Source records:
######
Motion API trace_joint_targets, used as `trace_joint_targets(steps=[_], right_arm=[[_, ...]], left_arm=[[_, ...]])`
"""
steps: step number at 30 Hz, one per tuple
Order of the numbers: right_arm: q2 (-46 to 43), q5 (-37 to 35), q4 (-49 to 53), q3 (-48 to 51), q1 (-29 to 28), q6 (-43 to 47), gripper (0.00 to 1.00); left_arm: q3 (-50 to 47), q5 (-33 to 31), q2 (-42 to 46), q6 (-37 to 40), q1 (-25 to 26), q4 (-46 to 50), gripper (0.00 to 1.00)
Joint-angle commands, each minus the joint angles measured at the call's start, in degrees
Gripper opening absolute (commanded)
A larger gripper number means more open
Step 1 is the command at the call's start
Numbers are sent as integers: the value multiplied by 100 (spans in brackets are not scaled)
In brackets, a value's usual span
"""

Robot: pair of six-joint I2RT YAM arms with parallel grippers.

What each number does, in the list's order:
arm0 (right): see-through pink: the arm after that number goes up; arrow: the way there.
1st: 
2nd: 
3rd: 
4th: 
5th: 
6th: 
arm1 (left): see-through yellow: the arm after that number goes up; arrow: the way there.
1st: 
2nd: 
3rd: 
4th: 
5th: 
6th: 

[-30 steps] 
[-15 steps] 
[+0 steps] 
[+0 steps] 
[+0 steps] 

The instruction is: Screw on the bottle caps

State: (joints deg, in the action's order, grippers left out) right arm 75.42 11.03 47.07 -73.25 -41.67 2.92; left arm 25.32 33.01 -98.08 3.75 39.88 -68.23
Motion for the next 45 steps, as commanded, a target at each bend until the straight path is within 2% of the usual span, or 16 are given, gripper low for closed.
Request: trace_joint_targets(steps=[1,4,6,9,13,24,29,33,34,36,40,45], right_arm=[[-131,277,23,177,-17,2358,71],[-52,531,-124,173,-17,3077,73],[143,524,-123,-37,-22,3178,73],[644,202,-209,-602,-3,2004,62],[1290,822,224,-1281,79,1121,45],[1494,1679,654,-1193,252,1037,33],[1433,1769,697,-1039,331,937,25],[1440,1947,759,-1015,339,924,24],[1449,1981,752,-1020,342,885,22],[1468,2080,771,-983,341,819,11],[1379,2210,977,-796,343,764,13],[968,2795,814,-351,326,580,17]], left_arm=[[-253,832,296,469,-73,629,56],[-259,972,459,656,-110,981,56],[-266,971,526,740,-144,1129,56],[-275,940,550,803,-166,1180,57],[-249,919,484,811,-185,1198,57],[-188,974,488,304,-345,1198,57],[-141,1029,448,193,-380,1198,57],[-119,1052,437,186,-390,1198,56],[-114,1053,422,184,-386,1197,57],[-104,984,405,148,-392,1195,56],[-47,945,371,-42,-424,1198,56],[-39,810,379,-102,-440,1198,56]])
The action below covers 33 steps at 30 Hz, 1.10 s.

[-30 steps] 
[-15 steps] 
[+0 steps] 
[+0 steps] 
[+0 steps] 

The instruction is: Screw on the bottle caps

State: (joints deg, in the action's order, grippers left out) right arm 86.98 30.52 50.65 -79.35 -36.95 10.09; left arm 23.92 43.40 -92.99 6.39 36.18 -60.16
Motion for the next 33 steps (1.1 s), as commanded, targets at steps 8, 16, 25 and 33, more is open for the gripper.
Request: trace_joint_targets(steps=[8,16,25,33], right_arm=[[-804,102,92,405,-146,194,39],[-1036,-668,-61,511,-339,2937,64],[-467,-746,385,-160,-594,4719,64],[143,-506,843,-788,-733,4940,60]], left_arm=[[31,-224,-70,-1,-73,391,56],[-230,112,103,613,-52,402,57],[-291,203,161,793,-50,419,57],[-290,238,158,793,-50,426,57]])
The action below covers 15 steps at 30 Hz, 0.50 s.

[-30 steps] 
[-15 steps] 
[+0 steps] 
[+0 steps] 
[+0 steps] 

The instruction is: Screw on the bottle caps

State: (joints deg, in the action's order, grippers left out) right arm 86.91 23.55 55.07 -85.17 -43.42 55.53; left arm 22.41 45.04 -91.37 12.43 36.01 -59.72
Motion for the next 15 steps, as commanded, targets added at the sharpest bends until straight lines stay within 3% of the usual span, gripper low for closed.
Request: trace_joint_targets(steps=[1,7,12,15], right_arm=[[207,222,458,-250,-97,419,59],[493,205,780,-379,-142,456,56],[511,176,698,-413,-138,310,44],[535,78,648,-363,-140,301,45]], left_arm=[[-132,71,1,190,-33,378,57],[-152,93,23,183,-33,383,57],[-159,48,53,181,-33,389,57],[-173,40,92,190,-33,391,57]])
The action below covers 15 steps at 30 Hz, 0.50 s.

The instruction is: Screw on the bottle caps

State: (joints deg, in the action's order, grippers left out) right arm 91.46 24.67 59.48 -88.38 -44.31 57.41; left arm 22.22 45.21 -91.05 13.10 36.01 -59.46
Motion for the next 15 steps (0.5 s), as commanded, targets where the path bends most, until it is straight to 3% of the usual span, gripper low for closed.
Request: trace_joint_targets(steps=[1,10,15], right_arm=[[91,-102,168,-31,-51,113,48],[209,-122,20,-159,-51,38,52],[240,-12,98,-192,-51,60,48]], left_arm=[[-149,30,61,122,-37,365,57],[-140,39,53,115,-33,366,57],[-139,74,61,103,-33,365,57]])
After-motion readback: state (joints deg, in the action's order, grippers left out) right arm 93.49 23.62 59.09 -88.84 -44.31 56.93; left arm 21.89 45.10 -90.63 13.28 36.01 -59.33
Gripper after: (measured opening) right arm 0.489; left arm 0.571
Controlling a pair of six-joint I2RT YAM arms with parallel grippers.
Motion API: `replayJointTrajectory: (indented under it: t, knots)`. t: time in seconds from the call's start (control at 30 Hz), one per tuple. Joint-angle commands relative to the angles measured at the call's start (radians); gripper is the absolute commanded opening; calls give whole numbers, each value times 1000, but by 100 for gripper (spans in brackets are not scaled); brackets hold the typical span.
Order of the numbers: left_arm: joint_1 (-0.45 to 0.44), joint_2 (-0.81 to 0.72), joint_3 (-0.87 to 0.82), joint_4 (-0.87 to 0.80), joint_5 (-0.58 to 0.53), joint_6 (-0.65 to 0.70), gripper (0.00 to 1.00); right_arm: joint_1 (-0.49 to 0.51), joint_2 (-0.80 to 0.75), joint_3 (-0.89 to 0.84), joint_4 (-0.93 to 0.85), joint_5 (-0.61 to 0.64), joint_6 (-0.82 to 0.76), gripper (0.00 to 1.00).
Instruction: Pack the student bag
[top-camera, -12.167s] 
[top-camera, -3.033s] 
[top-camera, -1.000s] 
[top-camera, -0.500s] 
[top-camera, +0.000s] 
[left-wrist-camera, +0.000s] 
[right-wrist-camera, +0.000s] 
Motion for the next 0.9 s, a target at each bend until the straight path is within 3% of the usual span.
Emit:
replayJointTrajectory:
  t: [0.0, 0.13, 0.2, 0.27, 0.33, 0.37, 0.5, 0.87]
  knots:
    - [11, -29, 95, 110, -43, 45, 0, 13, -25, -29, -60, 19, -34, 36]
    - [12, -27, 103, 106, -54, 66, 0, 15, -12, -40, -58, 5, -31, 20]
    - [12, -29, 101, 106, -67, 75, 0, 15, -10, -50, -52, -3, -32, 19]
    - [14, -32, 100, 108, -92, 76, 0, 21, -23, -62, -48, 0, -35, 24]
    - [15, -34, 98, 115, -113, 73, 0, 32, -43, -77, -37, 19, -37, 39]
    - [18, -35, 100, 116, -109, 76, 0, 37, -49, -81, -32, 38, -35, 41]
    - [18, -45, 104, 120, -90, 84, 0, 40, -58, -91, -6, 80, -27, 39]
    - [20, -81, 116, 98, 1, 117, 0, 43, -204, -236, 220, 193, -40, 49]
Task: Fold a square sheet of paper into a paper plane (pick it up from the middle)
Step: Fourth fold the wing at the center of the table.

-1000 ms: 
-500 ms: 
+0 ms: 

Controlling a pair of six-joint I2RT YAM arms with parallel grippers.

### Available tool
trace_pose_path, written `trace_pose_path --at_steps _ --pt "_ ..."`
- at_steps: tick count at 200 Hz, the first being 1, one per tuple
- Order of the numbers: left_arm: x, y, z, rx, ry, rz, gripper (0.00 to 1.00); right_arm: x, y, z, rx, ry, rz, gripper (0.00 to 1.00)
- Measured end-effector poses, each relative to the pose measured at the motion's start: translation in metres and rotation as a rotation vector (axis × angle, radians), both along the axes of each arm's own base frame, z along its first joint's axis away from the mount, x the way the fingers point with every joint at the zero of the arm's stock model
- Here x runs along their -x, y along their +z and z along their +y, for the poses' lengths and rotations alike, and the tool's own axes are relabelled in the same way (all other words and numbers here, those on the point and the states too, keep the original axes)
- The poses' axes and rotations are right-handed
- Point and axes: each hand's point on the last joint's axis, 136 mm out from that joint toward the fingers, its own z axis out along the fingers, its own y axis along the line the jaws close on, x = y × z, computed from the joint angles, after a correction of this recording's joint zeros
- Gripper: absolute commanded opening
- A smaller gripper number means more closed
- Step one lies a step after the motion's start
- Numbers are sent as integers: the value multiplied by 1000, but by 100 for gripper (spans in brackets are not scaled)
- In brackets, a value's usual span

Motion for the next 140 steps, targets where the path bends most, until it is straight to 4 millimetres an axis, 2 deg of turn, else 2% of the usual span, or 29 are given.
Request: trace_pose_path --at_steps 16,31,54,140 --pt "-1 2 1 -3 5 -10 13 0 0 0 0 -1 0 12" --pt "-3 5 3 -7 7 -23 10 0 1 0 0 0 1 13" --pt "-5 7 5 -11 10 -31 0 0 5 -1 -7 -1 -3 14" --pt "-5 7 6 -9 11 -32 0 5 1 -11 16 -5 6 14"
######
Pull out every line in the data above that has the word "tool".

[SOLUTION BELOW]
### Available tool
- Here x runs along their -x, y along their +z and z along their +y, for the poses' lengths and rotations alike, and the tool's own axes are relabelled in the same way (all other words and numbers here, those on the point and the states too, keep the original axes)

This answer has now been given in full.